I was thinking about writing up a diary of my second week of Galactic Command, similar to the format of my post about week one, but this turned out to be unnecessary for the simple reason that the entirety of my second week of Galactic Command could easily be summed up in a single sentence: I earned 28 more Command ranks/crates, claimed a couple of schematics because I enjoy collecting them for my alts' crew skills, and destroyed everything else. Apparently I really was incredibly lucky to get six useful pieces out of my first week's 38 crates, and this luck has now run out. People have been talking about the difficulty of getting "that last piece you're missing", but here I spent a whole week grinding, still wearing level 65 gear in eight of my fourteen gear slots, and couldn't get a single upgrade for any of them. I think at one point I disintegrated four copies of the same green assault cannon in a row. I almost feel sad for whoever at Bioware thought this up. Did they really think people would be happy to be rewarded with a box that contains a green worse than their gear from the previous expansion, a reputation trophy for a faction they maxed out three years ago, a pair of orange bracers and a companion gift? I don't even know.
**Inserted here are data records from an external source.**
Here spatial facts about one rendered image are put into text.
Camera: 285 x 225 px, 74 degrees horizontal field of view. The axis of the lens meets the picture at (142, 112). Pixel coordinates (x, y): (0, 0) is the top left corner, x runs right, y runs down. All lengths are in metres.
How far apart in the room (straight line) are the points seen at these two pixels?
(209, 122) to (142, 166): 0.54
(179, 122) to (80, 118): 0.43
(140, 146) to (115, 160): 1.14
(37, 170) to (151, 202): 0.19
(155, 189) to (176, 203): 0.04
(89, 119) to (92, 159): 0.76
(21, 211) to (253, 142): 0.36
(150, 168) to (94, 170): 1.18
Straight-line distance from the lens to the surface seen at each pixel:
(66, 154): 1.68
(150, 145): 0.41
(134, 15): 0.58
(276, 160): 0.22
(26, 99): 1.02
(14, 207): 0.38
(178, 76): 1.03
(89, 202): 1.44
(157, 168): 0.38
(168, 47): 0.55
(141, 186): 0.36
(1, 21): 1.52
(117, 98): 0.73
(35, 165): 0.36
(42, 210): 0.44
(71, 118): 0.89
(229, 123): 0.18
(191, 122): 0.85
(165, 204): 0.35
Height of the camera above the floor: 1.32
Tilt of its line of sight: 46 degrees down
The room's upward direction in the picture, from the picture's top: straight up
I've talked about how being in a guild that raids results in a certain amount of social pressure to do as much as you can to upgrade your gear at a solid pace, but the past week has actually worked against that somewhat because it showed me that while time spent on an alt might feel "wasted" in terms of progression, time spent on your main can end up feeling wasted just as well under this new system. So I finally gave in and decided to devote some time to an alt to get away from that darned CXP bar.


I decided to focus on my Marauder first to see a different side of Knights of the Eternal Throne, but as I've previously done on similar occasions, I felt the urge to "clear out" her quest log a bit first, which in this case meant doing the last couple of Alliance alerts she hadn't done yet. One of these was the one for Qyzen Fess, which actually had me grinding "Worthy Jagannath Targets" for the first time, as I'd only recruited him via the world boss kills previously. It wasn't actually as bad as I had feared, especially when I found this useful guide on Reddit. The locations listed there weren't nearly as overfarmed as the ones recommended by Dulfy, probably because it's harder to actually read written words than to look at a picture of a map and go to where the dot is.

While traversing the plains of Hoth, I also queued for a story mode operation through the group finder and ended up in a Ravagers pug. I was a bit hesitant since a previous unsuccessful run that had failed on Master and Blaster was still vividly on my mind. I needn't have worried about that though, because this time we couldn't even kill the first boss - she enraged with twenty percent of her health left. I suspect that pugging story modes will remain painful for a while yet. After that wipe I as well as some other people bowed out politely - no point in "working on it" when already the first boss is clearly so far out of the group's reach.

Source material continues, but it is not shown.